### WHAT IS REQUIRED
Exactly as they appear below, repeat the lines from the one with "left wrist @" through the one with "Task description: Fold". Drop every picture.

Records from a data source
╔══

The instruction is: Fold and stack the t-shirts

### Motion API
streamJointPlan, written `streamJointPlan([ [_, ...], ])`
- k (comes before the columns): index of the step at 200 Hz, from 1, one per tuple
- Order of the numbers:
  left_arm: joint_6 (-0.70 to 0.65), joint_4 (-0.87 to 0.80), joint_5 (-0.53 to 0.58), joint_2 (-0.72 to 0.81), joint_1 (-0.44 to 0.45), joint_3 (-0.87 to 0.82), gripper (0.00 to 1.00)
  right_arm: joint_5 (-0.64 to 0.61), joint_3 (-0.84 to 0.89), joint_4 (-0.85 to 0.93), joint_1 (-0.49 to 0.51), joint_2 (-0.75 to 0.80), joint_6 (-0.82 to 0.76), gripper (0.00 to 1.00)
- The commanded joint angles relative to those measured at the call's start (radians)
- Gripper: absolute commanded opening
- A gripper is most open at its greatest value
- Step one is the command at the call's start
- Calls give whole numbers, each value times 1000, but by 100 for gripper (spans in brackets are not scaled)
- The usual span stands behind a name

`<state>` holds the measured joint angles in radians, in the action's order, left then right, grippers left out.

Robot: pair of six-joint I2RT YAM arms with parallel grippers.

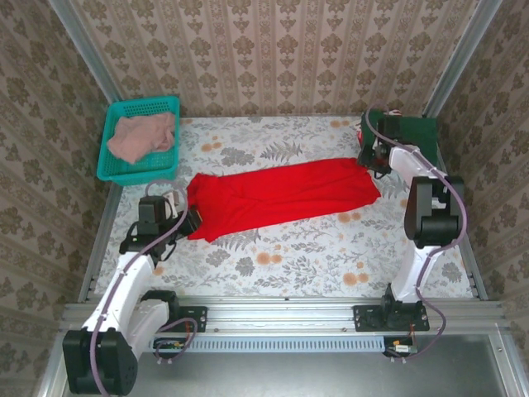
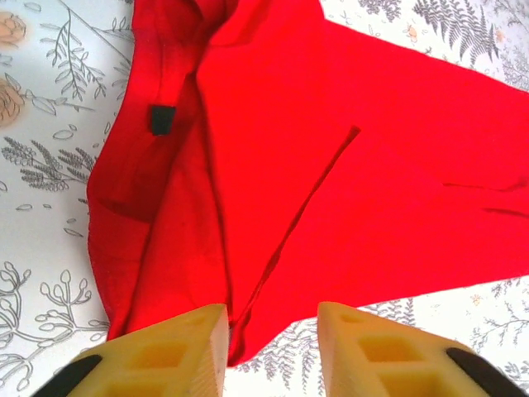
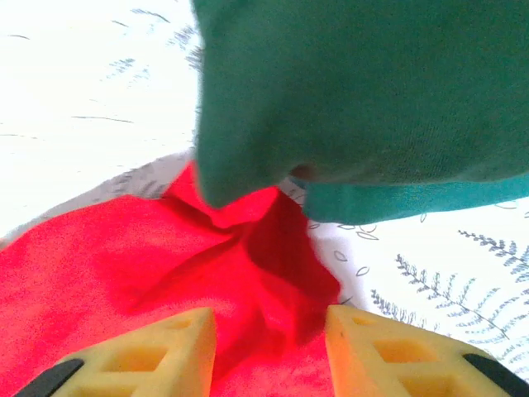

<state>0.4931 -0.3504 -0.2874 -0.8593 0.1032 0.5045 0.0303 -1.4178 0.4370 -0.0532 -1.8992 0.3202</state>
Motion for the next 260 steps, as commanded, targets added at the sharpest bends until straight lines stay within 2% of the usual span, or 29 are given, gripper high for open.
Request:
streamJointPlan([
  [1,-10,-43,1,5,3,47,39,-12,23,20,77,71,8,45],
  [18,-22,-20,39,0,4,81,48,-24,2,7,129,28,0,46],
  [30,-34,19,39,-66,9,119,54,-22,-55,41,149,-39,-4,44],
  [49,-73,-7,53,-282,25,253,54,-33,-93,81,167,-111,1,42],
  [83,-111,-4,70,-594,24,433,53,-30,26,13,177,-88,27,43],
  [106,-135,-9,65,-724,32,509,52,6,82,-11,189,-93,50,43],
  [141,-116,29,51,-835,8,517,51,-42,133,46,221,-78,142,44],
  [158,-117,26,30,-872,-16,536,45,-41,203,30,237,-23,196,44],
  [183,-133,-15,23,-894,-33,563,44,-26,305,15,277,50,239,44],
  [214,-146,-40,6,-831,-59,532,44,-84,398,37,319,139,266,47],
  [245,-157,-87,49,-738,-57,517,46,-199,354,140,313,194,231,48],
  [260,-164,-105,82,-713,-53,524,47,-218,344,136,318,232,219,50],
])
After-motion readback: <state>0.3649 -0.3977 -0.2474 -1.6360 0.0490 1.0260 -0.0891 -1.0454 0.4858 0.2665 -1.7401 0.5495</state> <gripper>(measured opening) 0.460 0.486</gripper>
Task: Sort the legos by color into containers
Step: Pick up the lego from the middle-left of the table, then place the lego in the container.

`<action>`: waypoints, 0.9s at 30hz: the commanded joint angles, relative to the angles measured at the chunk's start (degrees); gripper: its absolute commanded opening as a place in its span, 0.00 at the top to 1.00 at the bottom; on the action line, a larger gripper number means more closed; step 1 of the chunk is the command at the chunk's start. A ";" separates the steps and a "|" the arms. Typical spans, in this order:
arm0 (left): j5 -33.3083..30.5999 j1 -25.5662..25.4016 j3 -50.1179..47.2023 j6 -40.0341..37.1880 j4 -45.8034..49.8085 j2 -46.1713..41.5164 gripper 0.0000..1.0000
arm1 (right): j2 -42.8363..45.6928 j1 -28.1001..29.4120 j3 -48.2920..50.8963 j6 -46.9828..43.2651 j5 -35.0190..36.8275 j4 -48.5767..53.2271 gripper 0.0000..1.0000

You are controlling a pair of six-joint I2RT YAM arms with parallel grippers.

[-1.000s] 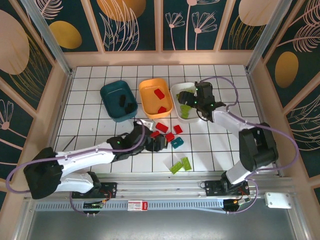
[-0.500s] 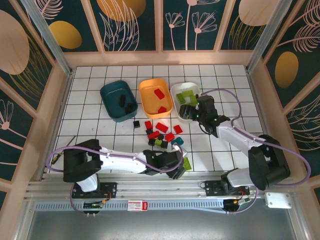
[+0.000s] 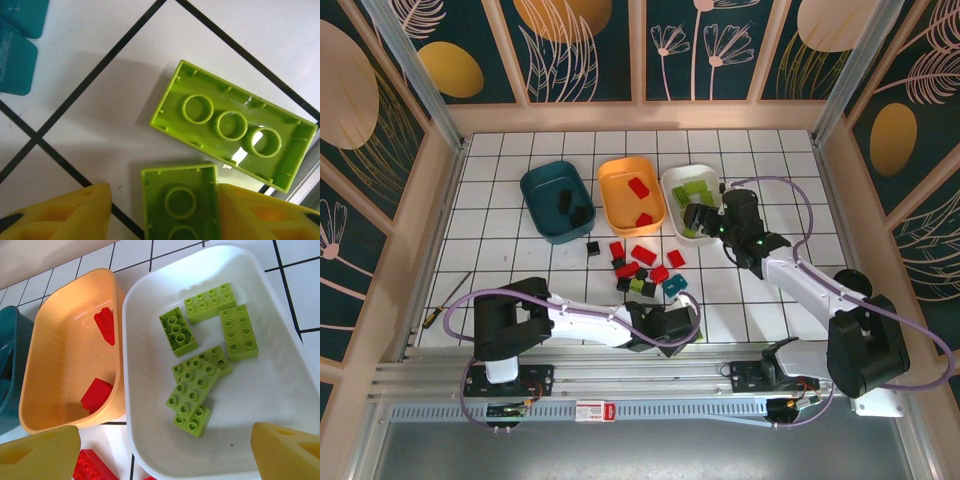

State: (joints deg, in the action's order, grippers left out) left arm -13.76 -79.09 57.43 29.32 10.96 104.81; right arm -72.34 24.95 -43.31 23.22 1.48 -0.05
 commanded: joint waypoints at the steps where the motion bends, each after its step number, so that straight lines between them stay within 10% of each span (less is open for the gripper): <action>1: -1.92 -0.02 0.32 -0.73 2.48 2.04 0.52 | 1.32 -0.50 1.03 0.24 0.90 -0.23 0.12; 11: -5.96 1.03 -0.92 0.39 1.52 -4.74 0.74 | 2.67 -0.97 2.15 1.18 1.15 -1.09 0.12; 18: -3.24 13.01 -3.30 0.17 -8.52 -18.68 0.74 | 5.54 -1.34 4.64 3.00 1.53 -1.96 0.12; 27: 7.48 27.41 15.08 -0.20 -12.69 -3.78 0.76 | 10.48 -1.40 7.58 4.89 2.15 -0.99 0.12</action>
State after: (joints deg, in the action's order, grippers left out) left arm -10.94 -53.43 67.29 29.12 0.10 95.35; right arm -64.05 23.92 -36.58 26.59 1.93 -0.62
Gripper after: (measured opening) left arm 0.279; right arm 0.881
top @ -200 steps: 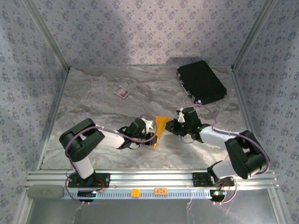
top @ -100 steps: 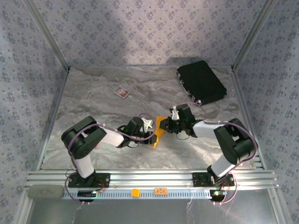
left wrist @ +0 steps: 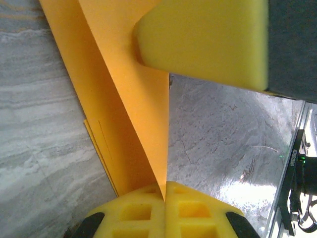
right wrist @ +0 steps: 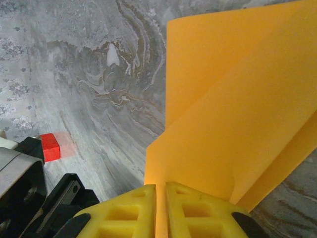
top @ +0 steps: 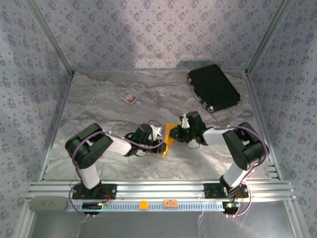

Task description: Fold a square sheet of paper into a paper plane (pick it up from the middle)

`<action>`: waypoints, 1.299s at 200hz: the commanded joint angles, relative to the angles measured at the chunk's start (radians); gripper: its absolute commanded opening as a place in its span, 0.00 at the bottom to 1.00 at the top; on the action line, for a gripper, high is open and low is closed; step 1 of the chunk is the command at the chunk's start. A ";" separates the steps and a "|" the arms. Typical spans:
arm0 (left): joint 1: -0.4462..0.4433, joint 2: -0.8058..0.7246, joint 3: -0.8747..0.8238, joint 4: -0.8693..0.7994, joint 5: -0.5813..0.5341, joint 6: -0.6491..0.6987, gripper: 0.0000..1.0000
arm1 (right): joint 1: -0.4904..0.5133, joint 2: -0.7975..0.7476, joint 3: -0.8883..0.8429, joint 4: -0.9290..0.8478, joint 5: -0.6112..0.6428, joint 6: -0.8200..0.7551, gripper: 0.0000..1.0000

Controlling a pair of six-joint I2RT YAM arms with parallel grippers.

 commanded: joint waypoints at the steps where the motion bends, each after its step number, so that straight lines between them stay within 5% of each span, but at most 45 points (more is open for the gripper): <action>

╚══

### EXERCISE OUTPUT
left wrist @ +0 steps: 
right wrist @ +0 steps: 
top @ +0 steps: 

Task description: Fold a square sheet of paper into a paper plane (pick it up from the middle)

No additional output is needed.